Provided material Block Start

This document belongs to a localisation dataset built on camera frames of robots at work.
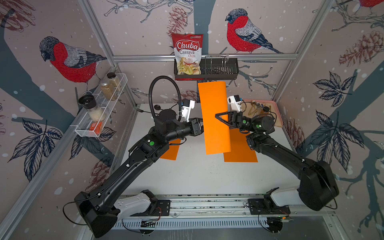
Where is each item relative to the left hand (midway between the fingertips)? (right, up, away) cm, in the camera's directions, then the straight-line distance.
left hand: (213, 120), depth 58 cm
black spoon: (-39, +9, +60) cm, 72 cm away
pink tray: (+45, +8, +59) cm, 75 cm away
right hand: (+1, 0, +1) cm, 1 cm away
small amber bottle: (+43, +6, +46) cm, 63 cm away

Provided material Block End
Provided material Block Start

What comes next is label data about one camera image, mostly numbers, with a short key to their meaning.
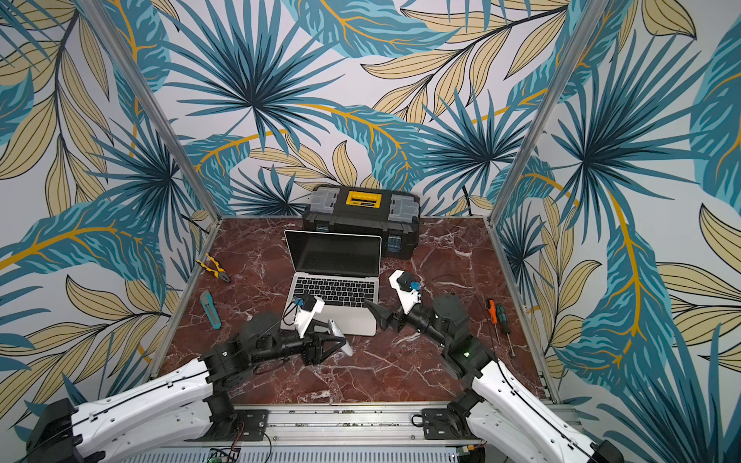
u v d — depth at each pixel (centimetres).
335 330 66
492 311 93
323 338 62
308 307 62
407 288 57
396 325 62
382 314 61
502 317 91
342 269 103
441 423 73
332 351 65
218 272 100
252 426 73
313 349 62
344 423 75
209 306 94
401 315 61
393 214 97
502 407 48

Provided material Block End

Using the entries above, copy out all lines that contain the string "hand".

Where is each item relative to the left hand (midway between the fingertips)? (right, up, away) cm, in the camera's directions, then the straight-line distance.
left hand: (213, 120), depth 58 cm
right hand: (+1, 0, +1) cm, 1 cm away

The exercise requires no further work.